Rye, New York – Save the Sound has been awarded $109,984 to initiate a dam removal feasibility study for the first dam on Blind Brook at Rye High School, in Rye, NY. The funding, provided through the Marine Habitat Tributary Restoration and Resiliency Grant funded by the New York State Department of Environmental Conservation, will support Save the Sound in working collaboratively with the Rye City School District, Rye Sustainability Committee, City of Rye Conservation Commission Advisory Council, and Rye Nature Center to identify potential effects of removing the existing dam, locate upstream barriers to migratory fish, and conduct baseline water quality monitoring. Dam removal at this site has the potential to reconnect 3.5 miles of migratory fish habitat for river herring and American eel along Blind Brook. Funds will support field assessment and lab analysis at Save the Sound’s Larchmont laboratory. Throughout this reconnaissance project, Save the Sound will hold community meetings to collect information, share findings, and keep constituents updated on the progress of the study and ways to get involved.
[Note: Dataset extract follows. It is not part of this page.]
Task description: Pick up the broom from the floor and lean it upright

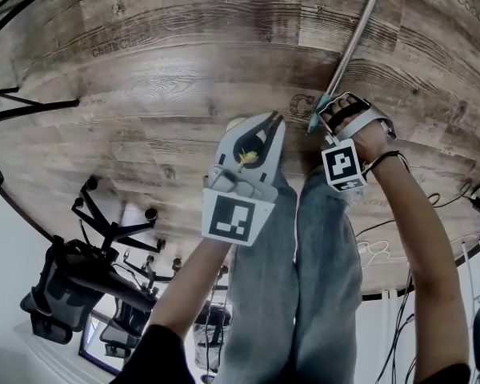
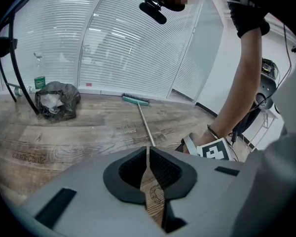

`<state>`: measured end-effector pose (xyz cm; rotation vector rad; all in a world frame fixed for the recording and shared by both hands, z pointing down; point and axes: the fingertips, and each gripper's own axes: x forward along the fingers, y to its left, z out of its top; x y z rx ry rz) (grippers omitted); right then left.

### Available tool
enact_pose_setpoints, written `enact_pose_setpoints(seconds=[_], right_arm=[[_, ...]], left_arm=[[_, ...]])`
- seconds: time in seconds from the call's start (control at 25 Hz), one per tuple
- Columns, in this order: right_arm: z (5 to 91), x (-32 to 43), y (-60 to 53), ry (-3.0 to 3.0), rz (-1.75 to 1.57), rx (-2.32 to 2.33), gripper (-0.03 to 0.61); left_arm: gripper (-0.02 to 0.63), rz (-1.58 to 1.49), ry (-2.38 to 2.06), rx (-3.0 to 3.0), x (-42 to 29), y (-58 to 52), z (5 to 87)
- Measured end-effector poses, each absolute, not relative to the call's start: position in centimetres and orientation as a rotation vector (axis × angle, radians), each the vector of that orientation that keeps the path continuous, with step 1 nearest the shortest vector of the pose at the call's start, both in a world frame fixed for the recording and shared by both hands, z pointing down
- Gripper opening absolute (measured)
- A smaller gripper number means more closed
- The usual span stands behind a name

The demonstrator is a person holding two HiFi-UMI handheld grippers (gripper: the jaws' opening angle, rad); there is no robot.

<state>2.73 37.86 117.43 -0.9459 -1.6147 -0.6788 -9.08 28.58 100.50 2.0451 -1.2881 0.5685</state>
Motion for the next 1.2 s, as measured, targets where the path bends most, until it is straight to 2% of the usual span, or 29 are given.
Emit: enact_pose_setpoints(seconds=[0.04, 0.08, 0.56, 0.72, 0.92, 1.2], right_arm=[[117.4, 2.4, 37.8, -1.617, -0.699, -0.951, 0.115], [117.3, 2.1, 37.7, -1.622, -0.714, -0.956, 0.114], [119.7, 1.8, 37.6, -1.500, -0.749, -0.990, 0.149], [118.9, 2.2, 37.1, -1.515, -0.775, -1.024, 0.140], [113.2, 0.7, 36.8, -1.621, -0.774, -1.027, 0.135], [98.9, -2.9, 34.9, -1.801, -0.741, -0.984, 0.129]], left_arm=[[0.021, 0.566, -1.293, 2.043, -9.1, 28.5, 100.6], [0.021, 0.564, -1.294, 2.042, -9.0, 28.4, 100.6], [0.021, 0.593, -1.260, 2.090, -8.3, 27.8, 100.5], [0.021, 0.592, -1.271, 2.075, -8.8, 27.6, 99.9], [0.021, 0.599, -1.296, 2.072, -9.5, 27.0, 95.9], [0.021, 0.574, -1.403, 2.000, -12.8, 24.7, 85.1]])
“Save the Sound would like to thank the New York State Department of Environmental Conservation for their generous funding of the Blind Brook dam reconnaissance project,” says Laura Wildman, regional director of ecological restoration. “The Blind Brook Dam is the first barrier to migratory fish on the Blind Brook and this work will allow us to investigate options for the dam such that historic fish runs can be restored and water quality improved. We are excited to be working on this project with the Rye High School and their students who will be playing a critical role in this dam removal feasibility study, particularly as we monitor water quality upstream and downstream of the dam. It is wonderful when restoration projects can come together under a truly integrated community approach and develop our future river stewards.”
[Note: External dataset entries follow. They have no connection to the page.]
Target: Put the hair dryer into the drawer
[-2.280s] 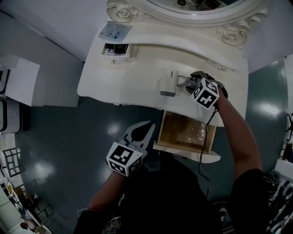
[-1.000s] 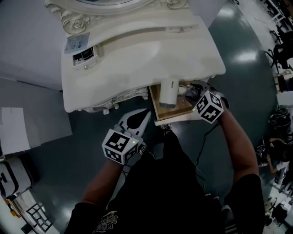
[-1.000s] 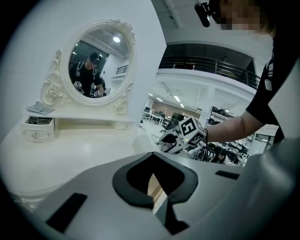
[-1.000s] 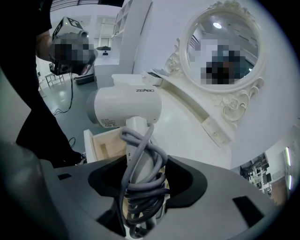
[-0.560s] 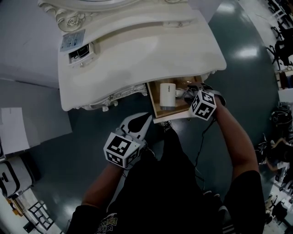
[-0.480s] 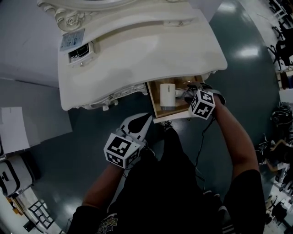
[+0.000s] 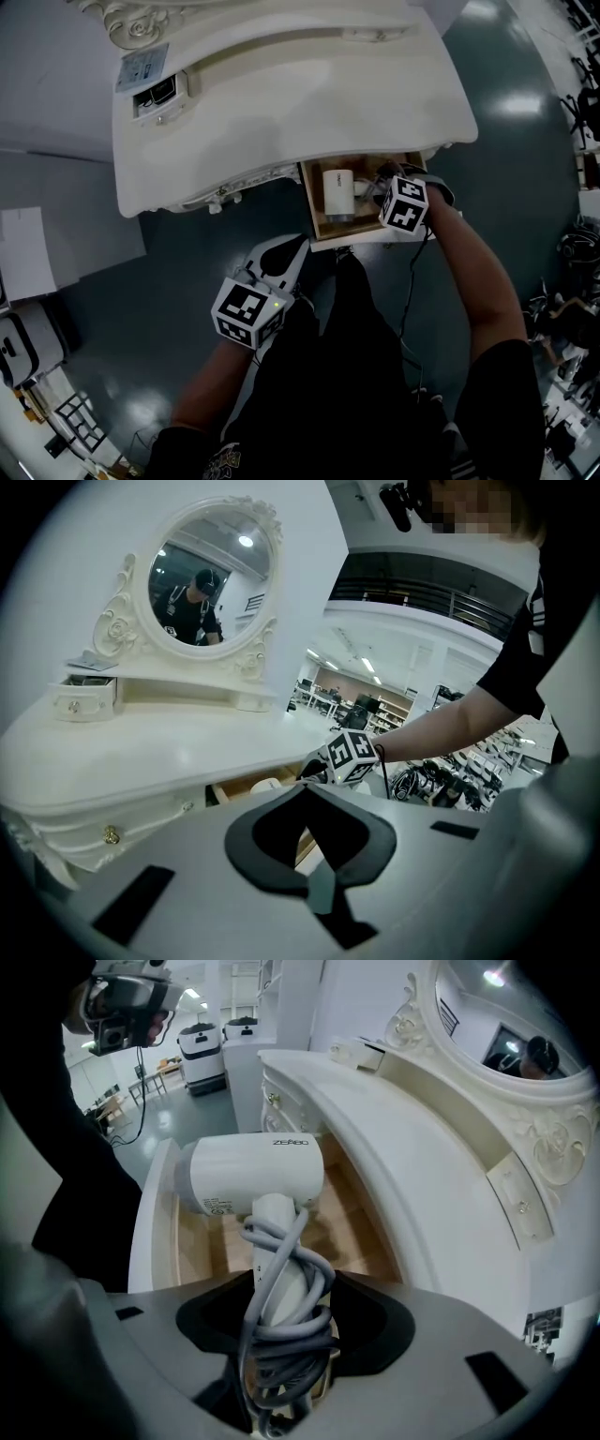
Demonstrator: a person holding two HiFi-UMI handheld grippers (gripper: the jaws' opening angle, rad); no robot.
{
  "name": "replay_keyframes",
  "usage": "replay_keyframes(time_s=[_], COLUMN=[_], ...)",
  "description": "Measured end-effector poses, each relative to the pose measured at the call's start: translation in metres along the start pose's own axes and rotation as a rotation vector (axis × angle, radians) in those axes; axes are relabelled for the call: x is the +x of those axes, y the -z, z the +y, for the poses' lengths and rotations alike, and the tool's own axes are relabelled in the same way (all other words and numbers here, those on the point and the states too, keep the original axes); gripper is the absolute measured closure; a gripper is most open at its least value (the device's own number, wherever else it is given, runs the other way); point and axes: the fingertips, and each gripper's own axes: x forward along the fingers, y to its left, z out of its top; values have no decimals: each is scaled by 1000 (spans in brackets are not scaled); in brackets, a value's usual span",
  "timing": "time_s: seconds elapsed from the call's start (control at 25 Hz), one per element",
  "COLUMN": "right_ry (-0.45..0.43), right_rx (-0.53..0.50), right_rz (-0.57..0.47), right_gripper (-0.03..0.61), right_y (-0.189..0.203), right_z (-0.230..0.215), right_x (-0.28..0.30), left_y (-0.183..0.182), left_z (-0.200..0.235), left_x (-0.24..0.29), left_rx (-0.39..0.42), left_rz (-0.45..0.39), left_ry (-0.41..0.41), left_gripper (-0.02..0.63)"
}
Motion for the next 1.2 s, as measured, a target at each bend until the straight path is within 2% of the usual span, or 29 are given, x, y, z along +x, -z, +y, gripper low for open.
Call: replay_keyframes(time_s=[0.28,0.8,1.2], right_ry=[-39,-79,-102], right_rx=[-17,-25,12], right_rz=[22,8,7], right_gripper=[322,322,321], right_y=[10,2,7], right_z=[1,7,11], right_x=[30,53,63], left_y=[3,19,26], left_z=[10,14,22], left_x=[6,5,2], left_rx=[-33,-30,-39], left_rz=[9,22,40], left_ry=[-43,-31,-26], left_gripper=[611,611,611])
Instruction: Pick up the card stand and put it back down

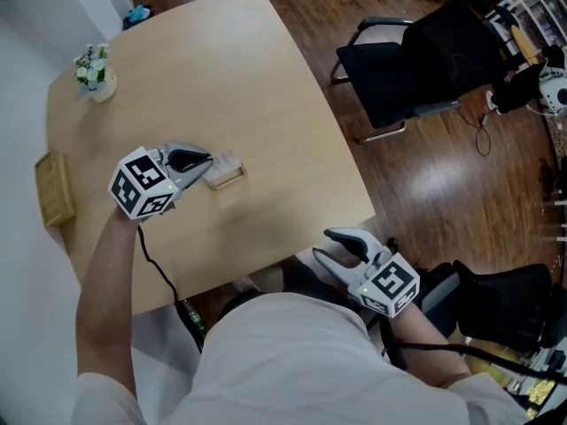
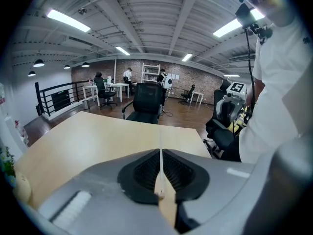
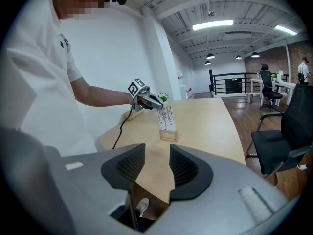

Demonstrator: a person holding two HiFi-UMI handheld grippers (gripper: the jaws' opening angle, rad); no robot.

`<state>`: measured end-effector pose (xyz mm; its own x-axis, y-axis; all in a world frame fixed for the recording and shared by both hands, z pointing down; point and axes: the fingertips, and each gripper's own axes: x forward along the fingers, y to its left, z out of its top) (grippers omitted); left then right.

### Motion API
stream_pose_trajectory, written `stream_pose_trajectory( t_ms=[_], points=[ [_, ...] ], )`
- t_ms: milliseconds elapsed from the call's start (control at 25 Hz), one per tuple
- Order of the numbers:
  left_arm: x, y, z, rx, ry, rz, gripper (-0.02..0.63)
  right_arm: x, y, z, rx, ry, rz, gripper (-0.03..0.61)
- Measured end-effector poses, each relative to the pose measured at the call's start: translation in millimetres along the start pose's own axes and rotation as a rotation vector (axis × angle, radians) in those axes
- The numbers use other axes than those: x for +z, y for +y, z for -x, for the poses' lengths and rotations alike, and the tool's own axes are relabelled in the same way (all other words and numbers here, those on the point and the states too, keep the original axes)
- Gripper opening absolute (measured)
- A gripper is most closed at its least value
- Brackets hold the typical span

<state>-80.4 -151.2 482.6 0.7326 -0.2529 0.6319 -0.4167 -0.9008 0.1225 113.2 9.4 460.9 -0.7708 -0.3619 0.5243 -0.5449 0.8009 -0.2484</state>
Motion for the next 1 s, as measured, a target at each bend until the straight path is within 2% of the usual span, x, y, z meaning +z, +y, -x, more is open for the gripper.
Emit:
stream_pose_trajectory(
  t_ms=[1000],
  points=[
    [-35, -7, -36, -0.011, 0.076, -0.053, 0.02, -5, -5, 2, 0.002, 0.025, -0.003, 0.161]
  ],
)
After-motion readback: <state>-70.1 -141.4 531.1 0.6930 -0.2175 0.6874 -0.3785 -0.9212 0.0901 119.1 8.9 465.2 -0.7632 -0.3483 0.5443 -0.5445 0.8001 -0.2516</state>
Katie Friedman, New York ecological restoration program manager, has worked with the community of Rye in the past on the installation of a rain garden and outreach with students of the Rye High School. Student Delia Bajuk created her own research project with support from Save the Sound to begin monitoring the water quality and temperature below and above the dam. This grant will help to continue to engage Delia and her peers’ work and engagement with the site.

Read more about Delia’s initiative in our blog here.

Blind Brook Dam in Rye, New York (left), has caught the attention of Rye High School senior, Delia Bajuk, who hopes to raise awareness of the benefits of waterway restoration through her involvement in the water quality sampling work she has already initiated this year. The grant from the DEC will support Delia and her classmates’ participation in the project.